Compiler Design in C
- Author: Allen I. Holub
- Cover artist: Allen I. Holub and Lundgren Graphics Ltd.
- Publisher: Prentice Hall, Inc.
- Publication date: 1990
- Pages: 984
- ISBN: 0-13-155045-4
- LC Class: QA76.76.C65H65
- Website: https://holub.com/compiler/

= Allen Holub =

American author/consultant

Allen I. Holub (born 1955) is a computer author who was published in Dr. Dobb's Journal in the 1980s and then again in the 2010s. He also wrote for SD Times. His 1990 book Compiler Design in C was praised as an accessible reference. He is also a teacher, consultant, and speaker.

== Career ==

Allen Holub received double Bachelor of Arts degrees from the University of California, Berkeley, in Computer Science and Medieval European History. In 1982, he became an instructor for the University of California Berkeley Extension, where he has continued teaching periodically to the present day. He started his consulting company "Holub Associates" in 1983, which has also continued to the present day.
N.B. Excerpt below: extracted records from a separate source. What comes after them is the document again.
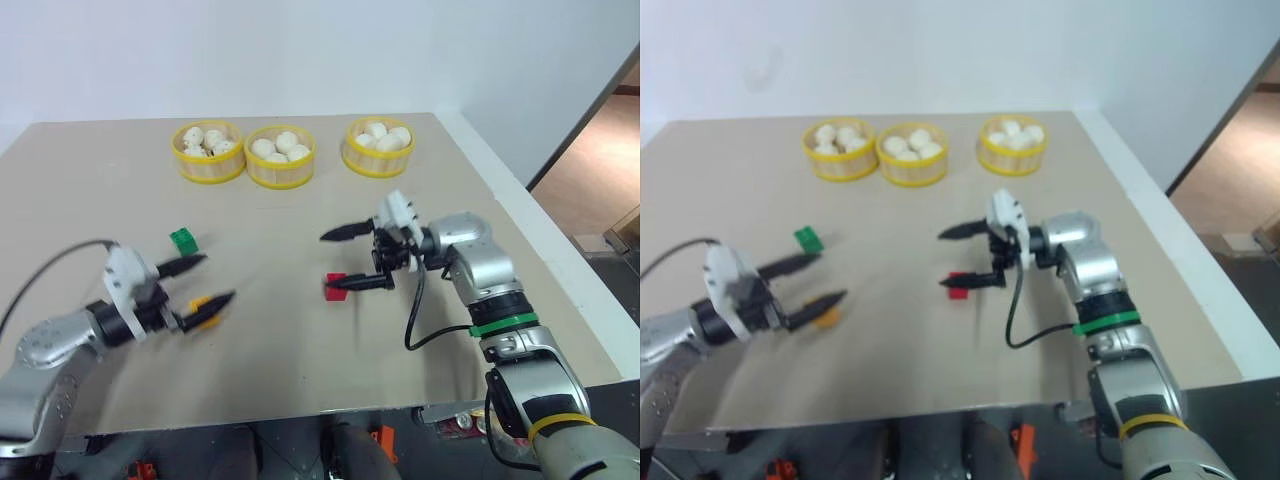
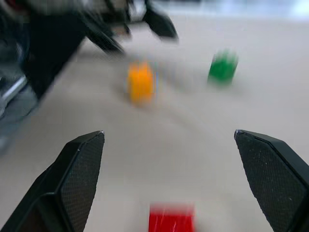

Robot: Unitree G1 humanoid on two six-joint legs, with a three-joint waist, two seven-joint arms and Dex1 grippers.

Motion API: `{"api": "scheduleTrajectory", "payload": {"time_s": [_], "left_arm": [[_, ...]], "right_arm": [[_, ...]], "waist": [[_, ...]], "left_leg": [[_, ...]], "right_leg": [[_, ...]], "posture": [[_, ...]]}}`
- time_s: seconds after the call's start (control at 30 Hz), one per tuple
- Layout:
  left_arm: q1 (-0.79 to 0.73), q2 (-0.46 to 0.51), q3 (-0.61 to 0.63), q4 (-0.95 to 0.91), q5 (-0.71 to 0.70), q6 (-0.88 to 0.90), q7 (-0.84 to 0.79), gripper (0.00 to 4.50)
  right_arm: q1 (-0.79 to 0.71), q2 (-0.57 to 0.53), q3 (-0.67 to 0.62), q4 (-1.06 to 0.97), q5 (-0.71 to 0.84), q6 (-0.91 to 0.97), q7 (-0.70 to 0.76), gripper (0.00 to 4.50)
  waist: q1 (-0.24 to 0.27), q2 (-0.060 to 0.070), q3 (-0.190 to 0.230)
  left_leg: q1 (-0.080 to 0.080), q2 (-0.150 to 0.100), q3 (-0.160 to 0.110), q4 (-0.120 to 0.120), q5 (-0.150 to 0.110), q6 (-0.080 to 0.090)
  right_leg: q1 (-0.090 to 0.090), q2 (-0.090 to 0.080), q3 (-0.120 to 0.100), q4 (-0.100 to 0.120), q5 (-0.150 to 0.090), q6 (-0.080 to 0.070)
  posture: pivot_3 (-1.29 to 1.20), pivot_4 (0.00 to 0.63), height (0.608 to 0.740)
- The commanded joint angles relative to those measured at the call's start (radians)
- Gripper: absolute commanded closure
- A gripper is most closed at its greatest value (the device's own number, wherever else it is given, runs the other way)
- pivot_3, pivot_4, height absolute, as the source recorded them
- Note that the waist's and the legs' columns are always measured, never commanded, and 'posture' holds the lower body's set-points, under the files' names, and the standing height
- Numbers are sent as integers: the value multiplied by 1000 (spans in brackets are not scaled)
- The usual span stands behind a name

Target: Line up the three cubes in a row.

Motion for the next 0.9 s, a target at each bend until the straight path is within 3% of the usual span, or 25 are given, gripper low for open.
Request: {"api": "scheduleTrajectory", "payload": {"time_s": [0.03, 0.17, 0.37, 0.9], "left_arm": [[-76, 39, 87, 63, -3, 67, 98, 0], [-132, 111, 79, 178, 37, 21, -5, 0], [-295, 164, -18, 521, 129, -111, -224, 0], [-622, 76, -166, 1092, 329, -355, -356, 0]], "right_arm": [[30, -9, -43, -199, 73, 126, -95, 14], [63, -10, -36, -309, 115, 220, -152, 14], [90, -8, -12, -335, 100, 203, -177, 14], [114, -29, -20, -345, 82, 165, -237, 14]], "waist": [[0, 0, 0], [-1, 0, 0], [1, 0, 0], [0, -1, 0]], "left_leg": [[0, 0, 0, 0, 0, 0], [0, 0, 1, 0, 0, 0], [-1, -1, 1, 0, 0, 0], [-5, -1, 1, 1, 0, 0]], "right_leg": [[0, 0, 0, 0, 0, 0], [0, 0, 1, -1, 0, 0], [-1, 0, 0, -1, -1, -2], [-3, 0, 0, -1, 0, 0]], "posture": [[0, 150, 740], [0, 150, 740], [0, 150, 740], [0, 150, 740]]}}
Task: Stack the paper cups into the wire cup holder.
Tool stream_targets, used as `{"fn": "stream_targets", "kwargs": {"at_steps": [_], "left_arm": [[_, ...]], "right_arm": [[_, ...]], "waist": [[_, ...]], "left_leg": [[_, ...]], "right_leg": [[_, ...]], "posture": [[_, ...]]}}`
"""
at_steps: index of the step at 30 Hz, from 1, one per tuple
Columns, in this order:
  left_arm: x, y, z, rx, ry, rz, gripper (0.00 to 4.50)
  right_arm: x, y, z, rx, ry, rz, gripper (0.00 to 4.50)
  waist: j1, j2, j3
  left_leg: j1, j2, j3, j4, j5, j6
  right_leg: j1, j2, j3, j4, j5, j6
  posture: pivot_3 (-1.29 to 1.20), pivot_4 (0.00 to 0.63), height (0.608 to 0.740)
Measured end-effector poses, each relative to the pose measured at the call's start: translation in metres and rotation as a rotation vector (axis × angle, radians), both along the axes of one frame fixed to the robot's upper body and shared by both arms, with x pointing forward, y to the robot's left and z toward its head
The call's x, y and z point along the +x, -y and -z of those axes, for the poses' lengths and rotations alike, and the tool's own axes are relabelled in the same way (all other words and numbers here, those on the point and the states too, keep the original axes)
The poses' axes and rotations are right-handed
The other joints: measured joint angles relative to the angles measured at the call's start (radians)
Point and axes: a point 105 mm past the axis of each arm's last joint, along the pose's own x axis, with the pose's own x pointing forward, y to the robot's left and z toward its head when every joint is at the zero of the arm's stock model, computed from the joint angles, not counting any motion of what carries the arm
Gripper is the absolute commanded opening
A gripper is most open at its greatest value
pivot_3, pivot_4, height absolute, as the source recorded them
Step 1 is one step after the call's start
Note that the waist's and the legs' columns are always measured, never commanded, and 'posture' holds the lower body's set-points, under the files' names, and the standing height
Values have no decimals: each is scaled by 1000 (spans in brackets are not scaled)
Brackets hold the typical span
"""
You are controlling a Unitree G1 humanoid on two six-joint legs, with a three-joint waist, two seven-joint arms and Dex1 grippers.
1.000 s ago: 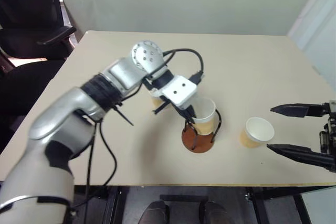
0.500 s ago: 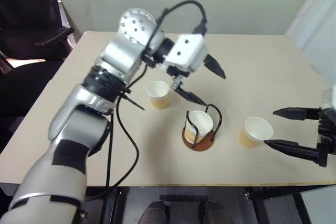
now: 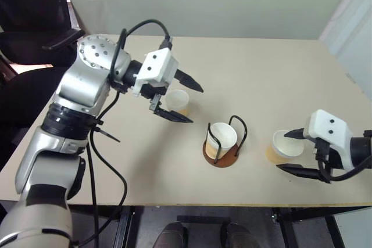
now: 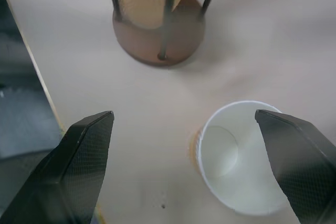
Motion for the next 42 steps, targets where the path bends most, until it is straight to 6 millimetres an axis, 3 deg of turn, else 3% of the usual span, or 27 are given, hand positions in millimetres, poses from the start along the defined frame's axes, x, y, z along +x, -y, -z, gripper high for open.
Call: {"fn": "stream_targets", "kwargs": {"at_steps": [9,14,22,26,29,32,35,37,39,42], "left_arm": [[-2,0,5,20,22,-25,4120],[-1,-1,8,25,28,-36,4167],[0,-1,9,14,28,-42,4167],[1,-9,14,14,12,-68,4167],[3,-21,20,21,-4,-116,4167],[4,-28,20,11,-10,-145,4167],[3,-30,22,12,-15,-152,4167],[2,-29,22,11,-14,-149,4167],[2,-29,22,8,-14,-148,4167],[2,-27,22,6,-15,-143,4167]], "right_arm": [[10,5,17,-78,-11,-15,4500],[14,12,33,-146,-21,-10,2876],[19,16,34,-183,1,-18,53],[19,18,31,-187,4,-19,20],[22,26,9,-187,41,0,20],[28,25,-39,-157,146,-7,20],[25,7,-95,-104,271,-85,20],[18,-12,-123,-71,342,-172,20],[14,-32,-131,-49,351,-272,20],[15,-60,-121,-21,284,-390,20]], "waist": [[-2,0,0],[-2,0,0],[-3,0,0],[-4,0,0],[-5,0,0],[-6,0,0],[-8,0,0],[-10,0,0],[-14,-1,0],[-19,-1,0]], "left_leg": [[1,0,0,-1,0,0],[1,0,0,-1,0,1],[1,0,1,-1,0,1],[1,0,1,-1,0,1],[1,0,1,-2,0,0],[1,0,1,-2,0,0],[1,0,0,-3,1,0],[0,0,0,-3,1,0],[0,0,-2,-3,1,0],[0,0,-1,-3,1,0]], "right_leg": [[0,-1,0,0,0,0],[0,-1,0,0,1,1],[0,-1,0,0,1,1],[0,-1,0,0,1,1],[0,-1,0,0,1,0],[0,-1,0,0,0,-1],[-1,0,0,0,0,-2],[-2,0,0,0,-1,-3],[-2,0,0,-1,-1,-3],[-3,0,0,1,-1,-3]], "posture": [[0,150,740],[0,150,740],[0,150,740],[0,150,740],[0,150,740],[0,150,740],[0,150,740],[0,150,740],[0,150,740],[0,150,740]]}}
Holub was the Chan-Norris Distinguished Visiting Professor of Computer Science at Mills College for the 2021-2022 academic year, teaching a computer science elective course among other duties.

== Writing ==

Holub is a prolific author and has written many books and articles. His "C Chest" column appeared in Dr. Dobb's Journal from 1984 to 1988. His "Java Toolbox" column appeared in JavaWorld from 1998 to 2004. His bi-monthly "JavaWatch" column was in SD Times from May 2004 to September 2006. Holub also blogged on Agile for Dr. Dobb's Journal from 2011 until its shutdown in 2014.

His 1990 book Compiler Design in C is a 984-page reference book, recommended by several library services at the time, as well as trade publications and the comp.compiler Usenet group FAQ. It is now out of print, but available as a download on his website. One reviewer stated he preferred it to the "dragon book", Compilers: Principles, Techniques, and Tools, as its code examples made the material more approachable.
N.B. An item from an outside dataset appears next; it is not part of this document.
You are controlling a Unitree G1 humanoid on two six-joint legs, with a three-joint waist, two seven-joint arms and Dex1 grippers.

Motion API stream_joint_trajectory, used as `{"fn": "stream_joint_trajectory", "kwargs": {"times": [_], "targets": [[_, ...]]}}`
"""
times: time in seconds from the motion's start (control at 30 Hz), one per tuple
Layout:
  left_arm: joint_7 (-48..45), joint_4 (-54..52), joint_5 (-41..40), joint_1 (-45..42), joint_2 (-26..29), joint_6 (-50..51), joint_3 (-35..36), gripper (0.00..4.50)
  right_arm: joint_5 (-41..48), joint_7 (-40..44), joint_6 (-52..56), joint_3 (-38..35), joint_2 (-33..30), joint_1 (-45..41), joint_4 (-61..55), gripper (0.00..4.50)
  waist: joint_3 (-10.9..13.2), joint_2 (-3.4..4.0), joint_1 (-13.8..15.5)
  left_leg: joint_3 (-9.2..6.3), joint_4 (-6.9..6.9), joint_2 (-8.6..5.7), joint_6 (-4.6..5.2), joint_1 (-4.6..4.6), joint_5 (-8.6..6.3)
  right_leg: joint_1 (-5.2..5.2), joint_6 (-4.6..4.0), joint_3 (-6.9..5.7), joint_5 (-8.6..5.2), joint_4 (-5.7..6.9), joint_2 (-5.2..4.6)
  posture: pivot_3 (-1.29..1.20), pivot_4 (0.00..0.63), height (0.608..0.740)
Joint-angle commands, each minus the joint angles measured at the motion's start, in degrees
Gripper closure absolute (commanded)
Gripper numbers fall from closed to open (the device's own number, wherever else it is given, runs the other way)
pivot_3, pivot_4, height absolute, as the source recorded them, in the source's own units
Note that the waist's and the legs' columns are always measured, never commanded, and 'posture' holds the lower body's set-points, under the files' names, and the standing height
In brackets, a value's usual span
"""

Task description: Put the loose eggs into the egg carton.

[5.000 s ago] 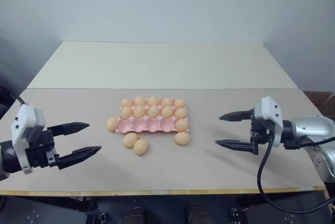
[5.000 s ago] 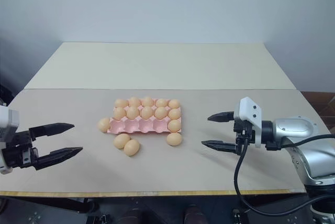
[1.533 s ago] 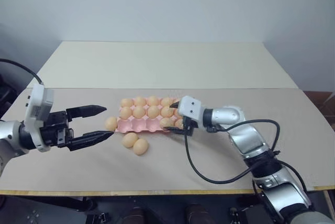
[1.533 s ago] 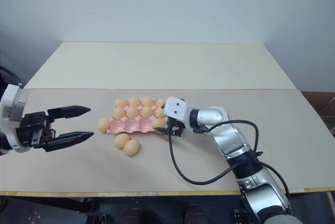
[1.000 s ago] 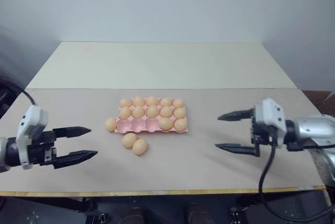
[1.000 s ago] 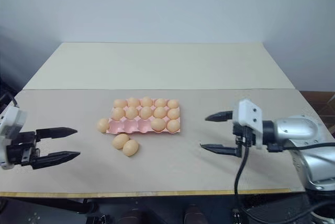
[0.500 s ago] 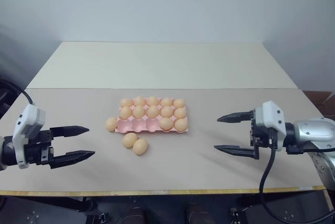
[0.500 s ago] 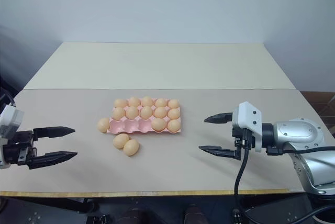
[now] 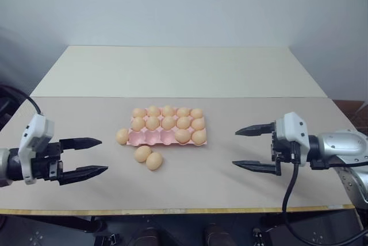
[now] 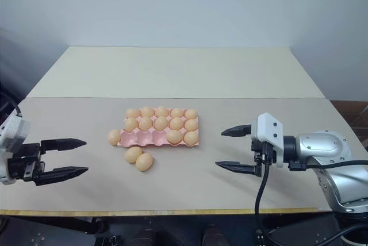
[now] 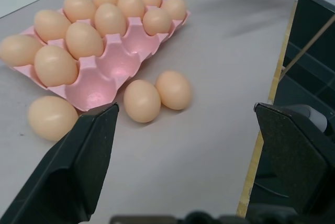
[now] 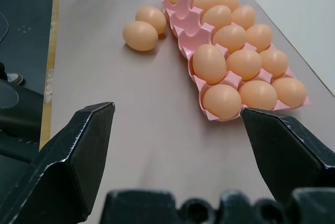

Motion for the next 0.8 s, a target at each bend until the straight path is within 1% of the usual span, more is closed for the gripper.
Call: {"fn": "stream_joint_trajectory", "kwargs": {"times": [0.03,0.13,0.23,0.27,0.4,0.47,0.63,0.8], "targets": [[-1.18,-2.65,3.33,-4.33,0.58,-5.01,-6.96,0.0,0.93,-0.07,-1.39,0.0,0.25,-1.96,-1.34,0.04,0.0,0.0,0.27,-0.01,0.0,0.0,0.0,0.0,0.0,0.01,0.0,-0.01,0.0,0.0,0.0,0.0,0.15,0.74],[-1.83,-1.36,6.66,-11.36,-1.0,-7.83,-15.76,0.0,0.64,0.16,-1.69,0.87,0.47,-2.89,-0.83,0.04,0.0,0.0,0.29,-0.01,0.0,-0.01,0.0,-0.01,0.0,0.01,0.0,-0.01,0.0,-0.02,0.0,0.0,0.15,0.74],[-3.48,2.04,12.29,-18.56,-2.99,-12.18,-24.23,0.0,0.53,-0.04,-1.83,1.47,0.66,-3.66,-0.45,0.04,0.0,0.0,0.48,-0.01,0.03,-0.03,0.0,-0.04,0.0,0.01,0.01,-0.01,0.01,-0.02,0.01,0.0,0.15,0.74],[-4.37,3.82,14.7,-21.42,-4.51,-14.11,-27.72,0.0,0.53,-0.23,-1.77,1.55,0.75,-3.72,-0.59,0.04,0.0,0.01,0.49,-0.02,0.04,-0.04,0.0,-0.05,0.0,0.02,0.02,0.0,0.01,-0.02,0.01,0.0,0.15,0.74],[-7.3,9.74,20.08,-28.15,-8.38,-18.93,-35.68,0.0,0.61,-0.89,-1.47,1.58,0.95,-3.5,-1.37,0.04,0.0,0.0,0.36,-0.02,0.04,-0.05,0.0,-0.08,0.0,0.0,0.02,0.01,0.01,-0.02,0.02,0.0,0.15,0.74],[-9.22,14.41,23.93,-30.92,-10.15,-23.27,-39.5,0.0,0.7,-1.45,-1.38,1.16,0.91,-2.81,-2.02,0.04,0.0,0.0,0.24,-0.03,0.04,-0.05,0.01,-0.11,0.0,-0.02,0.03,0.01,0.02,-0.02,0.02,0.0,0.15,0.74],[-10.74,21.94,28.64,-35.16,-13.4,-28.43,-43.37,0.0,0.86,-2.61,-1.27,0.66,0.75,-2.28,-2.6,0.04,0.0,0.0,0.16,-0.03,0.06,-0.06,0.01,-0.08,0.01,0.01,0.03,0.02,0.02,0.02,0.02,0.0,0.15,0.74],[-9.72,25.34,32.02,-37.13,-16.52,-31.11,-44.98,0.0,1.45,-3.2,-1.07,-0.37,0.32,-0.89,-3.91,0.04,0.0,0.0,0.3,-0.05,0.08,-0.06,0.01,-0.12,0.01,0.01,0.05,0.01,0.02,0.01,0.02,0.0,0.15,0.74]]}}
Holub's book Taming Java Threads is an edited re-print of a 9-part series from his Java Toolbox column. It has some good information, although is not as broad in coverage as other books. Holub's book Holub on Patterns: Learning Design Patterns by Looking at Code contains a few of his more popular Java Toolbox articles, but is mostly new content. It is a valuable resource for Java software developers.
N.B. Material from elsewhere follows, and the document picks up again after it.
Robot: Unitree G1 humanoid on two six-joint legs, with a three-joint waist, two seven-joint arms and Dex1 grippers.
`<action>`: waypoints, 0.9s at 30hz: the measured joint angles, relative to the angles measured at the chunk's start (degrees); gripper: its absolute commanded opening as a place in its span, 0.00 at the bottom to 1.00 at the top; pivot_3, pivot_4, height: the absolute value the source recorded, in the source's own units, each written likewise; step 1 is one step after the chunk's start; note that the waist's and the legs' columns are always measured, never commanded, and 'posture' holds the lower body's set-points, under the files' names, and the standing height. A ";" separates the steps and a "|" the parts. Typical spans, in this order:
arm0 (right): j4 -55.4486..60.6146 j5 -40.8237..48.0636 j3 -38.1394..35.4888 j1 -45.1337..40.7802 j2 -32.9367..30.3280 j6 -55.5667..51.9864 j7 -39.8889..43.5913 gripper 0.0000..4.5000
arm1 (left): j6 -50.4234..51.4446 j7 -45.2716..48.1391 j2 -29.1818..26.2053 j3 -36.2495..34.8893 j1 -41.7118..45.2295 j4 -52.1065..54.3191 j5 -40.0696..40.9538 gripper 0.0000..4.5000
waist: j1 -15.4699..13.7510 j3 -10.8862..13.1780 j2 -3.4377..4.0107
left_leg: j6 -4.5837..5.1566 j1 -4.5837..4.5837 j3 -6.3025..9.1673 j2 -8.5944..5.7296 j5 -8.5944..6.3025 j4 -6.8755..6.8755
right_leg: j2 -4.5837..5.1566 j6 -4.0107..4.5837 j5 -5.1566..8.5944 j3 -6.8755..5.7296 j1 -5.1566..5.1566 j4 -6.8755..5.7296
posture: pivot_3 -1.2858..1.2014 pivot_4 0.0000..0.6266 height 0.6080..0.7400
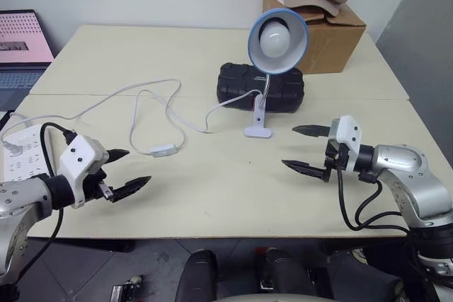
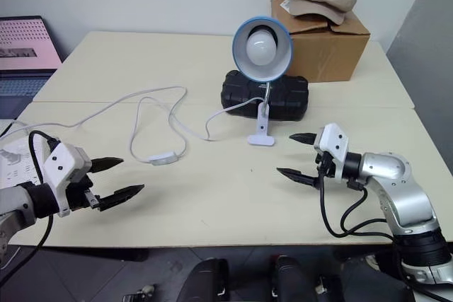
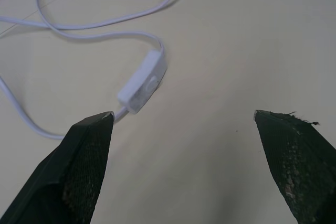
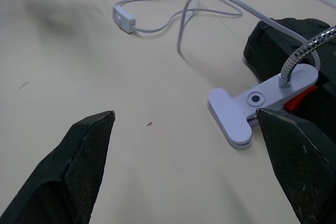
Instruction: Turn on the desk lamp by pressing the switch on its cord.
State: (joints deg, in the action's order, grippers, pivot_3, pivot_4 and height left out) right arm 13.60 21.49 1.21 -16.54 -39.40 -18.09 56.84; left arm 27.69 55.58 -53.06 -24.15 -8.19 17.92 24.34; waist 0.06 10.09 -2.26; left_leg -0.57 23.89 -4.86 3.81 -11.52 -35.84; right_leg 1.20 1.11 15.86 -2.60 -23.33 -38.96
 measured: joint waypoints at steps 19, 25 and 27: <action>1.19 0.05 0.15 -0.05 -0.05 -1.31 -0.09 1.00 | -6.48 1.43 0.56 0.05 1.78 -2.98 -0.67 0.99 | 0.01 0.00 0.01 | 0.00 -0.01 0.01 0.00 0.00 0.00 | 0.00 0.00 0.00 0.00 0.00 -0.02 | 0.52 0.24 1.00; 4.05 0.78 1.20 -0.25 0.03 -4.80 -0.20 1.00 | -12.65 1.02 0.57 0.72 5.96 -9.89 -4.28 0.99 | -0.04 0.00 0.00 | 0.00 0.00 0.01 0.00 0.00 -0.01 | 0.00 0.00 0.00 -0.01 0.00 -0.01 | 0.52 0.24 1.00; 5.79 1.80 2.08 -0.26 0.17 -6.30 -0.24 1.00 | -15.68 1.25 0.54 1.87 7.62 -12.68 -5.97 0.99 | -0.06 0.00 0.00 | 0.00 0.01 0.00 0.00 0.00 0.00 | 0.00 0.00 0.00 0.00 0.00 -0.01 | 0.52 0.24 1.00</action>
State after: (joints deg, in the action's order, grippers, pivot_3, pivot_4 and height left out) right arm 19.39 23.29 3.29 -16.81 -39.24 -24.39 56.60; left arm 12.01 56.83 -52.53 -22.27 -0.57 5.24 18.37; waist 0.01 10.09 -2.26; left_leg -0.57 23.89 -4.86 3.81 -11.52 -35.84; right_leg 1.20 1.11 15.85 -2.60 -23.33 -38.97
== Speaking and advocacy ==

Holub signed the Agile Manifesto in March 2014. As of 2023, Holub positions himself as well-versed in Lean/Agile methodology. He has made several controversial statements, such as that software development teams do not need a bug tracking system, do not need estimates, indeed should avoid most of the practices of Scrum, and not deploying on Friday is a huge red flag.

== Personal life ==

In addition to his work in the software industry, Holub is also a composer, musician, artist, and pilot. As of 2023 he resides in Berkeley, CA.